Since completing her doctoral degree, cancer has been an important focus in Dr. Troxel's work. Her methodologic interests focus on two broad areas: non-ignorable missing data problems and statistical issues in the analysis of quality-of-life (QOL) data, particularly in oncology. In fact, she has performed applications in both methodologic areas in longitudinal QOL measurements collected on breast, colon, and prostate cancer patients in cooperative group trials. Dr. Troxel notes that non-ignorable missing data occur when data are missing in a non-random or informative way. For instance, sicker patients tend not to fill out QOL questionnaires; this can cause bias in estimates of treatment effects or other quantities of interest. Dr. Troxel has performed parametric modeling of such data, as well as work to characterize the sensitivity of standard modeling approaches to potentially non-ignorable missing data. Recently, she has become interested in combining QOL assessments and other clinical data in joint modeling. In other words, clinical events (such as survival time) and QOL events (such as a diagnosis of depression) are considered jointly in a single model. This work involves extensions of frailty models, which are multivariate survival models.

Dr. Troxel's collaborative work focuses on oncology and survivorship. She is the lead cancer center statistician for breast and gynecologic malignancies, and directs the scientific review of all oncology protocols; she has been involved with both epidemiologic projects and clinical studies of thyroid and lung cancer. Dr. Troxel also collaborates on several projects in behavioral medicine, including studies of cultural and religious influences that affect the propensity to pursue screening in a multi-ethnic cohort; barriers to and facilitators of participation in cancer studies among African-Americans; exercise interventions among breast cancer survivors; and financial incentives for behavior change in smoking cessation, weight loss, and medication compliance.
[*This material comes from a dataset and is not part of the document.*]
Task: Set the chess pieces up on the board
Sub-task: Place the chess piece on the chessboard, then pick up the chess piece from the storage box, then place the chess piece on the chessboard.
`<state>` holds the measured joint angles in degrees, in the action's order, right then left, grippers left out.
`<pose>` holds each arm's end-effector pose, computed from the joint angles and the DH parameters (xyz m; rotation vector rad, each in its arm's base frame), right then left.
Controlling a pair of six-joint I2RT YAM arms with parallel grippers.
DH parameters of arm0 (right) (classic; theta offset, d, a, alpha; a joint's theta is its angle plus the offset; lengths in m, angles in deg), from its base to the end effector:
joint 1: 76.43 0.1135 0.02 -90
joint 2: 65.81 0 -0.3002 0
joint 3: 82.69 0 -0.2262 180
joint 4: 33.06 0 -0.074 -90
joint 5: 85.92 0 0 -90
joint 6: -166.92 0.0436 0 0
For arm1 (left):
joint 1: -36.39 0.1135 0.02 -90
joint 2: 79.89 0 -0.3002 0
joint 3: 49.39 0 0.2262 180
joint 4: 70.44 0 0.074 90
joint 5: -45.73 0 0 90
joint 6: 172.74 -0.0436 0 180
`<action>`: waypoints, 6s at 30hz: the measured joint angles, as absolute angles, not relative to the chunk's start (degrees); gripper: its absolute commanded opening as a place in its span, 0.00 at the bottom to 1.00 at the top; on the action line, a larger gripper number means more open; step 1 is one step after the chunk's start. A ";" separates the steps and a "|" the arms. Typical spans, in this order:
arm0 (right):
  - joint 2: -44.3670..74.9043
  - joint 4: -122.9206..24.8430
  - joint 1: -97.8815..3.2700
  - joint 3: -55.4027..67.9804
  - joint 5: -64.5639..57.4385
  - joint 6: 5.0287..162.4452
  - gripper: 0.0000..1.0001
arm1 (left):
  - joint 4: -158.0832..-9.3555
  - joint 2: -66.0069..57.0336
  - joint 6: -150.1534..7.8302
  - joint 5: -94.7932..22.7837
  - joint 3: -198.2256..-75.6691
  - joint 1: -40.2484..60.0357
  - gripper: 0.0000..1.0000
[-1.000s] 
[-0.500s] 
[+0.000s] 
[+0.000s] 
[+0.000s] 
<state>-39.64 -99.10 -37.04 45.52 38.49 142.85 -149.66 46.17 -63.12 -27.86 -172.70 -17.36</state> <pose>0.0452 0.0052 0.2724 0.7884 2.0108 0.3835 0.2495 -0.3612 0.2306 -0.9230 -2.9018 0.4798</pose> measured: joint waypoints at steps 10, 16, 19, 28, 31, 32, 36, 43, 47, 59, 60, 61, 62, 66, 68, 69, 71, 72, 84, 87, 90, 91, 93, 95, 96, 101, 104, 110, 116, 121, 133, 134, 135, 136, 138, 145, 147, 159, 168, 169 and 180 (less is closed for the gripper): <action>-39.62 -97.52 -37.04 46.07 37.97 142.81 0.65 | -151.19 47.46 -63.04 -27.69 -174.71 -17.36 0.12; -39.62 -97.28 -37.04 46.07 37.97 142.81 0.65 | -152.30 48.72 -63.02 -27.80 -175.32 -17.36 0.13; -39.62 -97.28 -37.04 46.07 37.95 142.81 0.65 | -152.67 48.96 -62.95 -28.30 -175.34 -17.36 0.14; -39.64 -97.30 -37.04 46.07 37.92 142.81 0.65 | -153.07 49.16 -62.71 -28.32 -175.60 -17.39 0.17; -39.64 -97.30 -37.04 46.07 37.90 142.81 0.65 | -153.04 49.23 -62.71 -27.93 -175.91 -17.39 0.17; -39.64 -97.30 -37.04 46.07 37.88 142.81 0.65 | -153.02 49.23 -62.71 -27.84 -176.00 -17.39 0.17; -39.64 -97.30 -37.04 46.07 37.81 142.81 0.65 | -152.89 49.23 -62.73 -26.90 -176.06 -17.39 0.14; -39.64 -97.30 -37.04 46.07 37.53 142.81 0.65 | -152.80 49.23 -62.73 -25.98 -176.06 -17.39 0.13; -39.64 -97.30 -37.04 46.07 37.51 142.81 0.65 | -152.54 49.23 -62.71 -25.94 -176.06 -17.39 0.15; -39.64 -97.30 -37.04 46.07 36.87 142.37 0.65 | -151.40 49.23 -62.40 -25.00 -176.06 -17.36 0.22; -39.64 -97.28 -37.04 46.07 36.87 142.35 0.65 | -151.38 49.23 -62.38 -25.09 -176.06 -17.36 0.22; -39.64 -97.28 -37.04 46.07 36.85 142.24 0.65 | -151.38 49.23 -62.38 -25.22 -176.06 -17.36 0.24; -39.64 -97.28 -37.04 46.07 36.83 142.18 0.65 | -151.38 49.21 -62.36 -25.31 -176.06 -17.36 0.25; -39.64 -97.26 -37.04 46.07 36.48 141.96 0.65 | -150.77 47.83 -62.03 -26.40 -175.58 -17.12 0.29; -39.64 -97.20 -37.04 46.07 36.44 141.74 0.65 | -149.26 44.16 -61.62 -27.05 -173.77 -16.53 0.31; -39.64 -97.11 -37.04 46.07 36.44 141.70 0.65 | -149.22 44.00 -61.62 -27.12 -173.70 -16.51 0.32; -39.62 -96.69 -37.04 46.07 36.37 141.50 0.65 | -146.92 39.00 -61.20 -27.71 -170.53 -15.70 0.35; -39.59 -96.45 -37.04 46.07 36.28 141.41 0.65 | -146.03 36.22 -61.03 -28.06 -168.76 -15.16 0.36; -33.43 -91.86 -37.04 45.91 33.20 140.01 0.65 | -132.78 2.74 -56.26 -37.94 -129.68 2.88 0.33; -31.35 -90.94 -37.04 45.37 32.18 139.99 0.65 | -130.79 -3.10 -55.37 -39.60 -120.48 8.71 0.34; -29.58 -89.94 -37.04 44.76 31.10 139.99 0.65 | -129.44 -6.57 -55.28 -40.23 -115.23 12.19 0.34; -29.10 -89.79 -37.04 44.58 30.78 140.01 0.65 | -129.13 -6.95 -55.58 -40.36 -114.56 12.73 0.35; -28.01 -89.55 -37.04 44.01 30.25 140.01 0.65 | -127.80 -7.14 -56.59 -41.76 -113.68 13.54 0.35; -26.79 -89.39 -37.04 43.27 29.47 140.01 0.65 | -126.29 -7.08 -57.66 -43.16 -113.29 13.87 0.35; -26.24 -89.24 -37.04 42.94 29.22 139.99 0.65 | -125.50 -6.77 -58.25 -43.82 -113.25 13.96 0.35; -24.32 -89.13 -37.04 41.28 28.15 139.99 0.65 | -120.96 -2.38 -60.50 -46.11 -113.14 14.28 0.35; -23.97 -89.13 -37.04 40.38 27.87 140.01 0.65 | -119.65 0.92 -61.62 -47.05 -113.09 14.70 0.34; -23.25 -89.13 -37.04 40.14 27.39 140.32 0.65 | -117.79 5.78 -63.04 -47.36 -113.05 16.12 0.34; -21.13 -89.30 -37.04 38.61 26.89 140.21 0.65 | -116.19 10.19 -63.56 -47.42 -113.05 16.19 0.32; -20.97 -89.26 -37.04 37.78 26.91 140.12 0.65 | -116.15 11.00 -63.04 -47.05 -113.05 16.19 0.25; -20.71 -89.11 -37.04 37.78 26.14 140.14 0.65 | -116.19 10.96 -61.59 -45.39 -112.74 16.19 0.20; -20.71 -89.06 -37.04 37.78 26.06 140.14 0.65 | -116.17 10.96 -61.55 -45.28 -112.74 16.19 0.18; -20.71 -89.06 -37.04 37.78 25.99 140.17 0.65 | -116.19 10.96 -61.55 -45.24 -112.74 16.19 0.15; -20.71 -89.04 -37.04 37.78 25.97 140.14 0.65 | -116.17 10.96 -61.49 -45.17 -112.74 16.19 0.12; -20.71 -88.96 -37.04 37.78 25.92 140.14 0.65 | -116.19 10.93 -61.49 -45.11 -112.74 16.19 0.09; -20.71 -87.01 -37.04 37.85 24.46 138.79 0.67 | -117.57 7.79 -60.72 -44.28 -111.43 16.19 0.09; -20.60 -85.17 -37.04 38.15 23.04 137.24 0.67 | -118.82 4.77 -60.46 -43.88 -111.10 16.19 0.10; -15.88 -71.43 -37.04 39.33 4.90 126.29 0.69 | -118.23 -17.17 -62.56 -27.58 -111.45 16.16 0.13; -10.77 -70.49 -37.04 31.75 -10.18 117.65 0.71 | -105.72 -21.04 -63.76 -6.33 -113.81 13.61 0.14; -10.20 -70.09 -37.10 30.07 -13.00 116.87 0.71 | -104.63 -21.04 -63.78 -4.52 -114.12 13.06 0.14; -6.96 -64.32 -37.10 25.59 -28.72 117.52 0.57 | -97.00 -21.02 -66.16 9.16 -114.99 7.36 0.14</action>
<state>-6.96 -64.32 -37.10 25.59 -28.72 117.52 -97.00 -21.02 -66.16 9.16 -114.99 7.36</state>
Recently, she has also developed a focus on dermatologic research in cutaneous T-cell lymphoma, melanoma, psoriasis (e.g., the increased risk of heart attack, stroke, or lymphoma associated with psoriasis), and rare skin diseases related to lupus.
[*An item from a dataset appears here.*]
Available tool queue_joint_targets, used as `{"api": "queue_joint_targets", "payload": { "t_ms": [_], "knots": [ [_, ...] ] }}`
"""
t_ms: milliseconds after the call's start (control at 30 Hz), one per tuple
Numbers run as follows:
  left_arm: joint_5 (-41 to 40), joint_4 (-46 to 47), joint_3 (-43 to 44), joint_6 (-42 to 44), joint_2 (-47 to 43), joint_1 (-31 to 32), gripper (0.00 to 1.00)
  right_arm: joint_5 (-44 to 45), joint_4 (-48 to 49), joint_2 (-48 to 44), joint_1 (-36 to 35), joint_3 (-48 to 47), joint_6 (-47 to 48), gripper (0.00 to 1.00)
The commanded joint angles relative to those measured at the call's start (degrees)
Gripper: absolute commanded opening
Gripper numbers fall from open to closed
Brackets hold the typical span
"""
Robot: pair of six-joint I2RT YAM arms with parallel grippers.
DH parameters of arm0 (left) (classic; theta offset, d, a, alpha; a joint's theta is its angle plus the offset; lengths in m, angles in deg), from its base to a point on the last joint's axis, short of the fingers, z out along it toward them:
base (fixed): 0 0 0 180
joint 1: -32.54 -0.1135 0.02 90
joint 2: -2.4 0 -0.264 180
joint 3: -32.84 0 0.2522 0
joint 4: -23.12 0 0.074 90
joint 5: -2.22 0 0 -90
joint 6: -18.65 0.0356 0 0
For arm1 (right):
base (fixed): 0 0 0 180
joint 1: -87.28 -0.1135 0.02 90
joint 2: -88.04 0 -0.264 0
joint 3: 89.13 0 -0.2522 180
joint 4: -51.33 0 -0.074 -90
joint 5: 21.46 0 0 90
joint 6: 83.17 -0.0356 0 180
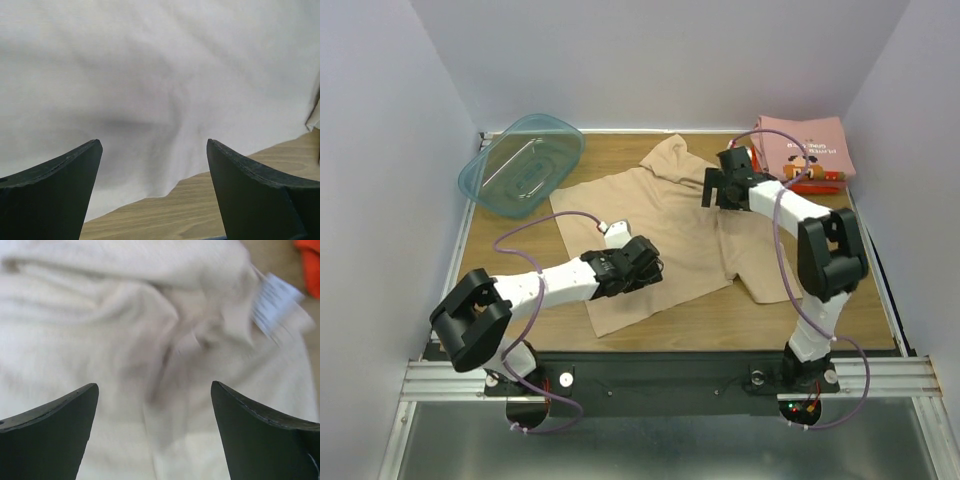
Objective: Fold and stack the t-shirts
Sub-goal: Flatten the tshirt out
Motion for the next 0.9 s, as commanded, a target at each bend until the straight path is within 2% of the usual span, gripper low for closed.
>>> {"api": "queue_joint_targets", "payload": {
  "t_ms": [0, 100, 233, 367, 500, 567, 633, 733, 867],
  "knots": [
    [-5.4, -8.7, -0.2, -3.2, -5.3, -0.4, 0.98, 2.0, -1.7, -14.3, -0.1, 5.6, -2.4, 1.0],
    [-4.2, -8.4, -5.0, -5.2, -8.9, -0.5, 0.98, 3.7, -2.1, -22.3, 0.0, 14.4, -6.3, 1.0],
    [-1.6, -3.6, -10.5, -4.5, -10.8, -2.8, 0.98, 2.4, -2.4, -30.9, 1.3, 27.0, -12.5, 1.0],
    [2.2, 2.6, -14.0, 1.0, -8.6, -10.1, 0.98, 0.9, -2.5, -37.0, 1.8, 34.5, -15.8, 1.0],
    [0.4, 6.1, -13.1, 5.9, -5.0, -17.1, 0.98, 1.2, -2.6, -42.2, 2.0, 40.5, -19.3, 1.0],
    [2.1, 7.4, -11.5, 10.6, -0.6, -20.9, 0.98, 4.1, -2.7, -43.5, 2.1, 42.1, -22.0, 1.0],
    [4.0, 7.1, -9.5, 13.4, 2.5, -25.1, 0.98, 2.8, -2.8, -44.9, 2.4, 43.9, -24.1, 1.0],
    [3.3, 7.3, -5.3, 17.3, 6.8, -27.4, 0.98, 1.2, -2.8, -47.7, 2.5, 45.4, -26.1, 1.0],
    [5.4, 4.6, 2.1, 20.1, 9.6, -28.6, 0.98, 3.7, -3.8, -51.8, 2.8, 47.0, -26.9, 1.0]
  ]
}}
Dr. Troxel has been the primary author of papers published in Applied Statistics, Biometrics, Biometrika, Breast, Journal of Biopharmaceutical Statistics, Statistica Sinica, Statistics in Medicine, and Statistical Methods in Medical Research, as well as a contributing author in various other peer-reviewed journals. In addition, she is an associate editor for the journal Statistics in Medicine, and a reviewer for numerous journals, including Applied Statistics, Biometrical Journal, Biometrics, Communication in Statistics, Controlled Clinical Trials, Journal of the American Medical Women's Association, Journal of the American Statistical Association, Journal of Biopharmaceutical Statistics, Journal of Clinical Investigation, Journal of Clinical Oncology, Journal of the National Cancer Institute, Journal of the Royal Statistical Society, Series B, Pharmacoepidemiology and Drug Safety, and Quality of Life Research.

Dr. Troxel lives in Bala Cynwyd with her husband, a medieval historian at Columbia, and their son and daughter. Apart from work, she enjoys spending time with her family, cooking, gardening and exercising. Dr. Troxel loves this region, but she and her family are greatly anticipating her sabbatical, beginning in September, when they will embark on a 10-month stay in France.